Two minutes after the embolization, measure the systemic and pulmonary artery pressures to evaluate the hemodynamic response, then repeat the bolus delivery every two minutes until hemodynamic compromise is achieved. After reaching hemodynamic compromise, acquire pressure volume loop and echocardiographic measurements before starting a dobutamine infusion at 2.5 micrograms per kilogram per minute. Wait 10-15 minutes for hemodynamic stabilization before performing right heart catheterization, pressure volume loop, and echocardiographic measurements.
When all of the measurements have been acquired, increase the dobutamine infusion dose to five micrograms per kilogram per minute and repeat the right heart catheterization, pressure volume loop, and echocardiographic measurements once hemodynamic stabilization has been achieved as just demonstrated. Then increase the dobutamine infusion dose to 7.5 micrograms per kilogram per minute. Acute volume loading does not induce acute right heart failure, but rather highlights the adaptive phenotype of the chronic pulmonary hypertension model.
With volume loading, the cardiac output increases without an increase in the right atrial pressure and with ventriculo-arterial coupling remaining stable. Hemodynamic compromise is associated with a significant decrease in cardiac output, stroke volume, and ventriculo-arterial coupling, whereas right ventricle contractility remained stable. A twofold increase in the right atrial pressure and mean pulmonary artery pressure are also typically observed.
Dobutamine delivery as demonstrated restores cardiac output, stroke volume, and ventriculo-arterial coupling within the normal range. Echocardiography can be used to quantify dynamic changes in right ventricle size and function throughout the experiment. Pressure volume loop analysis allows the dynamic quantification of right ventricle end-systolic elastins and ventriculo-arterial coupling.
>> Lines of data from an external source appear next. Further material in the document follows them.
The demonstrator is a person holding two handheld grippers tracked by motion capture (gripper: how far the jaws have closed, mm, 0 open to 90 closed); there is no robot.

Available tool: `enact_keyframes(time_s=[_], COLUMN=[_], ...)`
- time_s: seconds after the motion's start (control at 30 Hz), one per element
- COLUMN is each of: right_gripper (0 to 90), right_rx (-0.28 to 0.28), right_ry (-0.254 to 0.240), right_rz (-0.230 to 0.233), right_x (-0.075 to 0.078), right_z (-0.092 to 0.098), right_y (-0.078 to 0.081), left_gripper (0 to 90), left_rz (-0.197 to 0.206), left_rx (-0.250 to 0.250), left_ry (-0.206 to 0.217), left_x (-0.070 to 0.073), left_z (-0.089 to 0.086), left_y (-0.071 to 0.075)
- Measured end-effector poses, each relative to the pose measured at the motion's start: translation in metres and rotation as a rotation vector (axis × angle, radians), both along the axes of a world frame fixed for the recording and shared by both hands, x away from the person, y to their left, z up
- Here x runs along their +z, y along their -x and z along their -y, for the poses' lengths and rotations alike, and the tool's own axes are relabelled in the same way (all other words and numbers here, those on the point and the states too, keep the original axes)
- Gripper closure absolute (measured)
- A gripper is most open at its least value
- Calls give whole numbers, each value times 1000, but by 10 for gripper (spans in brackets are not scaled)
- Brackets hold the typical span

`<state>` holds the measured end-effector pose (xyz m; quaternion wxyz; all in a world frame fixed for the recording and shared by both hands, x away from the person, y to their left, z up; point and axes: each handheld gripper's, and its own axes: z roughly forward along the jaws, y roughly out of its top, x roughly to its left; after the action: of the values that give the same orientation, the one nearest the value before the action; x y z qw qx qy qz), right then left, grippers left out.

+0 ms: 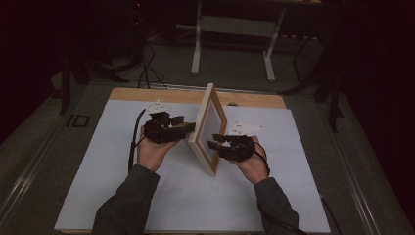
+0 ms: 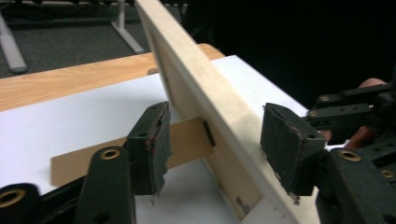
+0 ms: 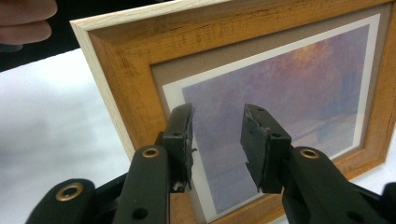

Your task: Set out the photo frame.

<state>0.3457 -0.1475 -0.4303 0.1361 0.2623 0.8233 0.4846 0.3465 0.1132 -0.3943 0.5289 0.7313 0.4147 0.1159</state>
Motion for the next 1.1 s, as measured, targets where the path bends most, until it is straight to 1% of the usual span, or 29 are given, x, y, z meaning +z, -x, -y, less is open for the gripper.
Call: enact_keyframes(time_s=[0.1,0.13,0.2,0.27,0.3,0.33,0.43,0.5,0.67,0.73,0.8,0.83,0.9,1.0,1.07,1.1], right_gripper=[631,630,628,628,628,628,627,628,627,628,628,628,628,629,629,629], right_rx=[1,1,1,0,-1,-3,-6,-7,-12,-20,-21,-27,-33,-43,-43,-44], right_ry=[3,3,2,2,2,2,0,1,4,13,16,12,4,1,1,2], right_rz=[3,5,5,5,7,0,1,1,4,10,10,9,7,8,11,12], right_x=[1,1,1,1,1,0,-1,-1,-1,-1,-1,-1,-1,0,0,1], right_z=[0,0,1,2,2,2,2,2,4,5,6,9,12,14,15,15], right_y=[0,0,0,0,0,0,-1,-1,-1,-1,-1,-1,-2,-3,-3,-3], left_gripper=[388,379,360,359,359,358,354,359,420,428,433,451,456,462,465,471], left_rz=[3,5,4,5,10,12,15,10,-1,-13,-19,-26,-30,-40,-40,-37], left_rx=[1,-1,-1,-6,-8,-14,-15,-22,-35,-38,-39,-45,-41,-41,-41,-31], left_ry=[5,15,8,-12,-34,-45,-70,-70,-83,-69,-66,-72,-82,-83,-83,-96], left_x=[0,1,1,1,0,-1,-2,-3,-6,-7,-7,-7,-9,-11,-11,-11], left_z=[2,5,7,10,13,16,22,24,27,27,27,28,30,32,32,33], left_y=[1,3,4,6,7,8,10,11,12,12,12,12,12,13,13,14])
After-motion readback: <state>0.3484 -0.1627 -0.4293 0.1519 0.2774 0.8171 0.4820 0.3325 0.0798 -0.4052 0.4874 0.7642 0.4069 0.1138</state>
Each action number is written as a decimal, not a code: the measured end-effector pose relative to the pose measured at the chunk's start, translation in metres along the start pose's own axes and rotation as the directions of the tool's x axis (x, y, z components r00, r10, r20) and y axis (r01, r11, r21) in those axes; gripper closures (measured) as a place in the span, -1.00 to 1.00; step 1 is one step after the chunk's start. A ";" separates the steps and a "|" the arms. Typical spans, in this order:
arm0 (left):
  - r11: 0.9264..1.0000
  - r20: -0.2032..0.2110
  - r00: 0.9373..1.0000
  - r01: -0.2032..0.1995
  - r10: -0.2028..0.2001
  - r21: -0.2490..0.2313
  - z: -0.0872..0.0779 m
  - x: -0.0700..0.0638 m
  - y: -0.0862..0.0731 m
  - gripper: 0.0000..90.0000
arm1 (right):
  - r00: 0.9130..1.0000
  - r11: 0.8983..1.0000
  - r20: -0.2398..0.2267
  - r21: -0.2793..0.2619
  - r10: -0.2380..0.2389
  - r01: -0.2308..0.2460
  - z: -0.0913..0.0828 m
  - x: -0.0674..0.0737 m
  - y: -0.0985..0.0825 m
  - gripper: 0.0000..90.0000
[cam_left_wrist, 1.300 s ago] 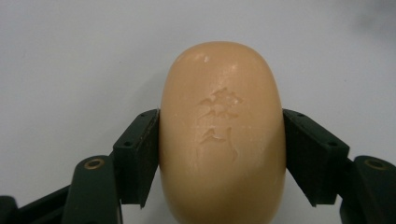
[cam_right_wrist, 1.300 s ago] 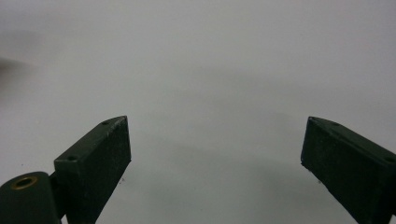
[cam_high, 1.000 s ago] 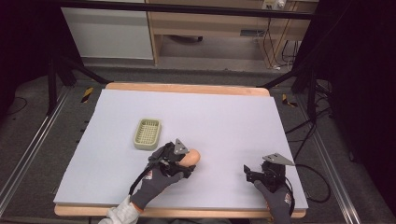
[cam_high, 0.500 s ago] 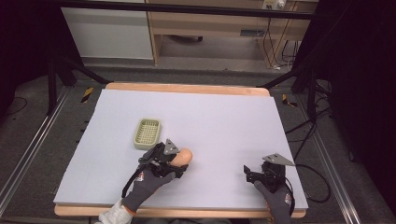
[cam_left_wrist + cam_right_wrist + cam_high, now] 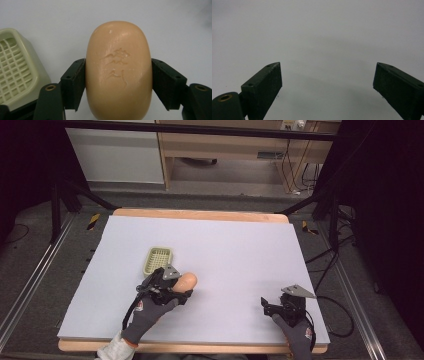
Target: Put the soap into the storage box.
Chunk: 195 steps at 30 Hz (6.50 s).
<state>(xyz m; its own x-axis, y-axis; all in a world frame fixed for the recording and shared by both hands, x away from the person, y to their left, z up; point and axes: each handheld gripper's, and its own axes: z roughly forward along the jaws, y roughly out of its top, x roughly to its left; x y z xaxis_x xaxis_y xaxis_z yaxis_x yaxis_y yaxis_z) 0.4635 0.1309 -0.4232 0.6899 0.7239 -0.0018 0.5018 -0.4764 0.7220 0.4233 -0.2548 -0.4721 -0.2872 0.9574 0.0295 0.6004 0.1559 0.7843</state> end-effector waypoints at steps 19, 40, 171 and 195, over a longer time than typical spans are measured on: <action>0.996 -0.057 0.995 0.074 -0.077 -0.055 -0.019 0.029 0.005 -0.29 | 1.000 1.000 0.000 0.003 -0.003 0.003 0.001 0.001 0.000 -0.80; 0.988 -0.116 0.983 0.133 -0.142 -0.077 -0.023 0.060 0.007 -0.29 | 1.000 1.000 0.003 0.002 -0.009 0.009 0.002 0.001 0.000 -0.81; 0.972 -0.159 0.963 0.199 -0.218 -0.127 -0.014 0.102 -0.014 -0.50 | 1.000 1.000 0.016 -0.001 0.006 -0.006 0.002 -0.001 0.001 -0.81; 0.969 -0.185 0.958 0.191 -0.219 -0.155 -0.044 0.081 -0.079 -0.64 | 0.998 0.999 0.050 -0.001 0.034 -0.034 0.000 -0.008 -0.001 -0.82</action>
<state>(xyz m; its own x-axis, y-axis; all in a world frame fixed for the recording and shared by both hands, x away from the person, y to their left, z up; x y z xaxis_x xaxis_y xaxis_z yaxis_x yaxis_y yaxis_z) 0.4566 0.2496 -0.4502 0.4546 0.8901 -0.0315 0.5371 -0.2457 0.8070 0.4251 -0.2623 -0.4728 -0.2291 0.9731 0.0253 0.6088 0.1230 0.7837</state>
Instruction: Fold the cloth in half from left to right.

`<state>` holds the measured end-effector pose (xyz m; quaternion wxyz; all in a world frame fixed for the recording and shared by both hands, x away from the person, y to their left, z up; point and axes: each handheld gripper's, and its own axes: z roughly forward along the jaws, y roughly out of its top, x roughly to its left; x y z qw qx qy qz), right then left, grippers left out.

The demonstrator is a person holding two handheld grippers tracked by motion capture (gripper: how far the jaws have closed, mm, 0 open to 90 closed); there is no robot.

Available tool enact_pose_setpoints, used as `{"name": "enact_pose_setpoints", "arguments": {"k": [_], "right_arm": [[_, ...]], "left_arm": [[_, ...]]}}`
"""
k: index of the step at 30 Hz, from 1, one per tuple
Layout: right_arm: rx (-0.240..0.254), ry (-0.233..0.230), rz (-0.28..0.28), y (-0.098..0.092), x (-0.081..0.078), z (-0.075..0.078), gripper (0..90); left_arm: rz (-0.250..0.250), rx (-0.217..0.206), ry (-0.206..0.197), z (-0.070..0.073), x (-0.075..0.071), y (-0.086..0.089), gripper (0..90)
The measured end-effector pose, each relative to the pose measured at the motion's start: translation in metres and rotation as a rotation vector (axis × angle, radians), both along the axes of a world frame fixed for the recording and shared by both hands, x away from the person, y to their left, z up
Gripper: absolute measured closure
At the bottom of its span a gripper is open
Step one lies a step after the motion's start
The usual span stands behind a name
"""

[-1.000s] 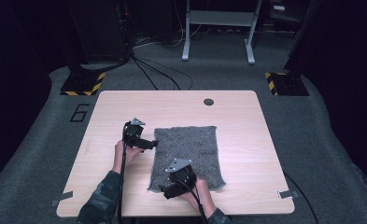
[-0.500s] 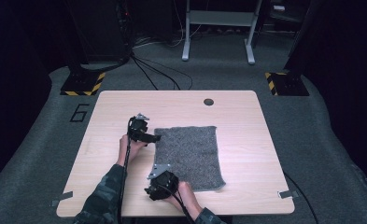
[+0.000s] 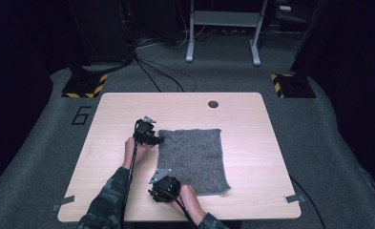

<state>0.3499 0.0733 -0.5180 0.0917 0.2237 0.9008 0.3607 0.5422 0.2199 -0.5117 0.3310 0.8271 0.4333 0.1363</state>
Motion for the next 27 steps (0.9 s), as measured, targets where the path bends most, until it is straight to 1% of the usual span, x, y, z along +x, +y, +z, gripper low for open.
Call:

In this representative study, the two deaths that occurred immediately after acute pulmonary embolism were associated with acute thrombosis of the right heart cavities. After hematoxylin eosin and saffron staining, right ventricular ischemic lesions characterized by clusters of hypereosinophilic cardiomyositis with pyknotic nuclei can be observed in the sub-endocardial and sub-pericardial layers of the right ventricle free wall. The magnitude of acute volume and pressure overload required to induce acute right heart failure phenotype of the right ventricle in the context of pulmonary hypertension.
Hemodynamic restoration could be used by drugs or intervention in order to determine the best therapeutic option.